One of the most common questions our firm gets asked is whether an injured worker (“IW”) is able to bring a separate negligence action against the employer.
The answer is “it depends.”
Under the Florida Workers’ Compensation Act, an IW is limited in the benefits they may receive. For example, under this Act, the IW is unable to choose their treating physician, the IW is only entitled to partial lost wages, and the IW is barred from recovering for pain and suffering. These are all reasons an injured worker might want to bring a separate negligence action.

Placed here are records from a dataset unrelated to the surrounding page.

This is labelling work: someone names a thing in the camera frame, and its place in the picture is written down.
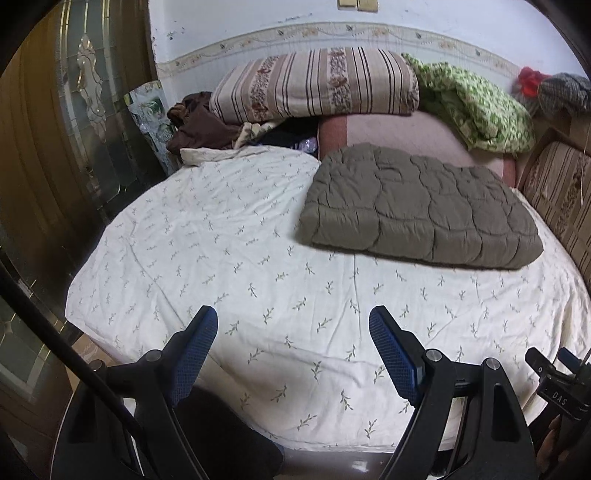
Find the wooden door with glass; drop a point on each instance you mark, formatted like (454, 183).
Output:
(92, 115)

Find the houndstooth cloth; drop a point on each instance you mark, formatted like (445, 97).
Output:
(568, 90)

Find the white leaf print bedsheet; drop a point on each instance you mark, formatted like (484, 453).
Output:
(231, 240)

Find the clear plastic wrapper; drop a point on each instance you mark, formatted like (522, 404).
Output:
(308, 146)

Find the striped floral sofa cushion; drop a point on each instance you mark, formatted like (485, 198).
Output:
(563, 184)

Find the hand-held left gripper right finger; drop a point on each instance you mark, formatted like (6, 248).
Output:
(397, 355)

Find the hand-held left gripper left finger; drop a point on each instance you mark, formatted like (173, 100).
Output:
(194, 355)

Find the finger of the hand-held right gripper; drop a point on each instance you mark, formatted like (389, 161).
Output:
(536, 361)

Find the pink upholstered cushion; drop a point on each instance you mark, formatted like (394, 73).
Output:
(392, 129)

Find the cream cloth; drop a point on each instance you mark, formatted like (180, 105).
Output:
(251, 134)

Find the green patterned blanket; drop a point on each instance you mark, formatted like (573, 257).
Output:
(475, 106)

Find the striped floral pillow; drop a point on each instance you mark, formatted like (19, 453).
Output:
(314, 83)

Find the red cloth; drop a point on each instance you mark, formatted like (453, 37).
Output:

Under Section 440.11 Florida Statute, in order for an IW to circumvent workers’ compensation immunity and bring a separate cause of action, the IW must prove all three of the following elements:
- The employer engaged in conduct that the employer knew, based on prior similar accidents or on explicit warnings specifically identifying a known danger, was virtually certain to result in injury or death to the employee, and
- The employee was not aware of the risk because the danger was not apparent, and
- The employer deliberately concealed or misrepresented the danger so as to prevent the employee from exercising informed judgment about whether to perform the work.
The standard for getting around Florida workers’ compensation immunity is extremely high, but Van Dingenen Law is one of the few law firms that has been successful in arguing that an IW should be allowed to pursue a separate negligence action against the employer.